Эти слова прозвучали для Мавы сладкой музыкой. Оказывается, сама Мехинли считает, что он имеет на нее какое-то право! Но тут же, вспомнив о своем положении в доме Халназара, понял, что крылья у него подрезаны, и сказал:
— Если не поднесешь пищу ко рту безрукого, разве не останется он голодным?
— Да ты совсем ребенок! — засмеялась Мехинли и, чтобы приободрить Мавы, добавила: — Ребенок не заплачет — грудь не получит.
Мавы смутился.
— Ты... у тебя... — начал было он, но взглянул на Мехинли и умолк.
Мехинли опустила голову.
— А кто есть у меня?
Мавы хотелось ответить: «У тебя есть муж, есть твой Халназар». Но он вспомнил, что в доме бая с ней обращаются хуже, чем с собакой, и ответил вопросом:
— А у меня кто есть?
Они смотрели друг на друга, разговаривая глазами. Глаза женщины спрашивали: «Кто тебе еще нужен, когда у тебя есть Мехинли?» А глаза Мавы отвечали: «Ты моя, и я твой!»

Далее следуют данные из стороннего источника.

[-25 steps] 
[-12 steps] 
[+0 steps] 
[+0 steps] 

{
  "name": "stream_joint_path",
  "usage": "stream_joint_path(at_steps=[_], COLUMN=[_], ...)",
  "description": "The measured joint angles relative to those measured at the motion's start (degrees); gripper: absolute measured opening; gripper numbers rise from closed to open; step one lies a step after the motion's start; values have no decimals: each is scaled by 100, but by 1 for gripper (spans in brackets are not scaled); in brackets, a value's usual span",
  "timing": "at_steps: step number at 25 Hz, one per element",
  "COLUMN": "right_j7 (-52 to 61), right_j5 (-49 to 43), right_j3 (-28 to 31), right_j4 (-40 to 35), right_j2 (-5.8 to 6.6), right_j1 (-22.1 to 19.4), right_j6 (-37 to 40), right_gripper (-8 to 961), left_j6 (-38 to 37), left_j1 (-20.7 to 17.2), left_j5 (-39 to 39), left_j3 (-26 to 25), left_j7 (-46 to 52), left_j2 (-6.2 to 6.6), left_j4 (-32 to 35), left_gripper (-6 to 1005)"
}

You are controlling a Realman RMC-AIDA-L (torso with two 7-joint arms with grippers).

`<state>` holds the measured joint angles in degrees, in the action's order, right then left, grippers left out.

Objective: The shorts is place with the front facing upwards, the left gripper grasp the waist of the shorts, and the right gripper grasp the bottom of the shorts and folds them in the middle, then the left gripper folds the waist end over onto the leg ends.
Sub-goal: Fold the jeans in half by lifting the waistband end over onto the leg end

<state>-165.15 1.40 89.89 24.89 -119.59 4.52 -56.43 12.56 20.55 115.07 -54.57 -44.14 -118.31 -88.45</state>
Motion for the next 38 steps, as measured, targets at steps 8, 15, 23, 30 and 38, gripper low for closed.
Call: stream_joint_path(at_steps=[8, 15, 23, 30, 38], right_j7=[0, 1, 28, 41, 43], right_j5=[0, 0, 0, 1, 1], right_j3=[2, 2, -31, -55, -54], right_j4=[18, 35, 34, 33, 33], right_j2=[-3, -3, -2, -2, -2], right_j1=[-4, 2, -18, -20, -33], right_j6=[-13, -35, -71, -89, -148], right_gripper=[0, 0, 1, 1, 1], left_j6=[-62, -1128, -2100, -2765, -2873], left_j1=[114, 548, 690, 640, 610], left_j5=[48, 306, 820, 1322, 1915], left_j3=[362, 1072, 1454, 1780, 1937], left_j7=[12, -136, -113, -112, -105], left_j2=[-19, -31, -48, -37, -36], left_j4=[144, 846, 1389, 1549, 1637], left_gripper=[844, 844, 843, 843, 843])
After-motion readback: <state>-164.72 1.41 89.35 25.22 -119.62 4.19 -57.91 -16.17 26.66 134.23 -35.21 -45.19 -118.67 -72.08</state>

Все же Мавы не мог отделаться от сомнений. Лицо его стало снова грустным, когда он подумал: «А Халназар?» Мехинли это поняла. Чтобы приободрить Мавы, она протянула руку и хотела погладить по грязной тюбетейке, как вдруг раздался голос бая:
— Мавы, э-э-эй!
— Пред тобою, ага! — вскакивая на ноги, крикнул Мавы и со всех ног пустился к дому.
Словно выпустив птицу из рук, Мехинли растерянно посмотрела ему вслед. Потом вдруг плотно прикрыла рот яшмаком и в страхе огляделась вокруг. Не увидев поблизости никого из мужчин, она села на место Мавы и задумалась.

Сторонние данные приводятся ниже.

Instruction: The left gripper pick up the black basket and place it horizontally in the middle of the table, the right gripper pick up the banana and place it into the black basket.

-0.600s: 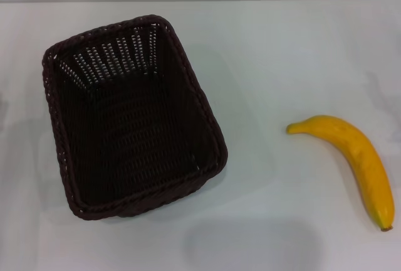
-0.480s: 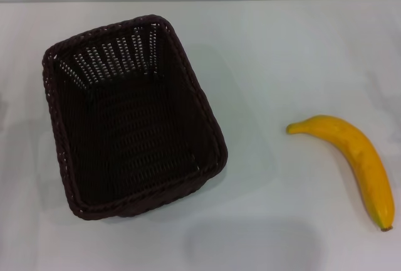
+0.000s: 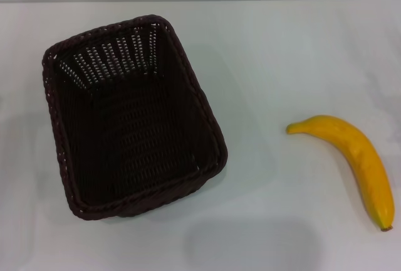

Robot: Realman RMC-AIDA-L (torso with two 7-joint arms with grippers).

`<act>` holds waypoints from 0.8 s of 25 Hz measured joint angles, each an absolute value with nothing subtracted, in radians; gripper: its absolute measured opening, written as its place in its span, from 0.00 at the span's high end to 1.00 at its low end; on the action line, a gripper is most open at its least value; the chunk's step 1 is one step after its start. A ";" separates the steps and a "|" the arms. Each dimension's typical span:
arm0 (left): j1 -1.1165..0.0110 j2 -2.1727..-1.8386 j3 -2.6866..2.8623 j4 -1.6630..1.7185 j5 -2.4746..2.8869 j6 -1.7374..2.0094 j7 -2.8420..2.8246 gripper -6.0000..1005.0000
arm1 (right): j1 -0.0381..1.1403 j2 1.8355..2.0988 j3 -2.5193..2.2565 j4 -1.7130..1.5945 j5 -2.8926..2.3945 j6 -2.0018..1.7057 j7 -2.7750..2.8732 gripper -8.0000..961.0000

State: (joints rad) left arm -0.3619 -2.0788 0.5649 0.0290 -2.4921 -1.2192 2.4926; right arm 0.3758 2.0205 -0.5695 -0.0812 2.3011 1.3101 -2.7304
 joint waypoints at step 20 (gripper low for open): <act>-0.651 -1.703 0.628 0.472 -1.345 -1.215 1.225 0.14 | 0.417 2.021 -0.571 -0.082 2.301 1.314 -2.730 0.13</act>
State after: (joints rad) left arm -0.6509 -1.7029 0.6283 0.4722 -1.3452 -1.2152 1.2251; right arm 0.4167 2.0208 -0.5711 -0.0823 2.3009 1.3138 -2.7304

Мехинли еще в младенческом возрасте осталась круглой сиротой, росла в семье дяди и с детских лет несла на себе всю тяжесть домашней работы. Когда она еще не заплетала косичек и волосы ее развевались, подобно усикам маиса, ее звали Майса. В голодный год дядя отдал ее Халназару за чувал пшеницы и два чувала ячменя. После того, как она попала в лапы бая, ее имя «Майса» было забыто. Так как она была из крепости Мехин, ее стали звать мехинкой — Мехинли, а это звучало, как «рабыня». Теперь только Мавы иногда звал ее нежным именем «Майса», и она, когда слышала это имя, с болью думала о загубленной молодости: «Ах, отчего я не попала к Мавы! Может быть, тогда я и осталась бы Майсой, расцвела бы, заколосилась и принесла зерна?!»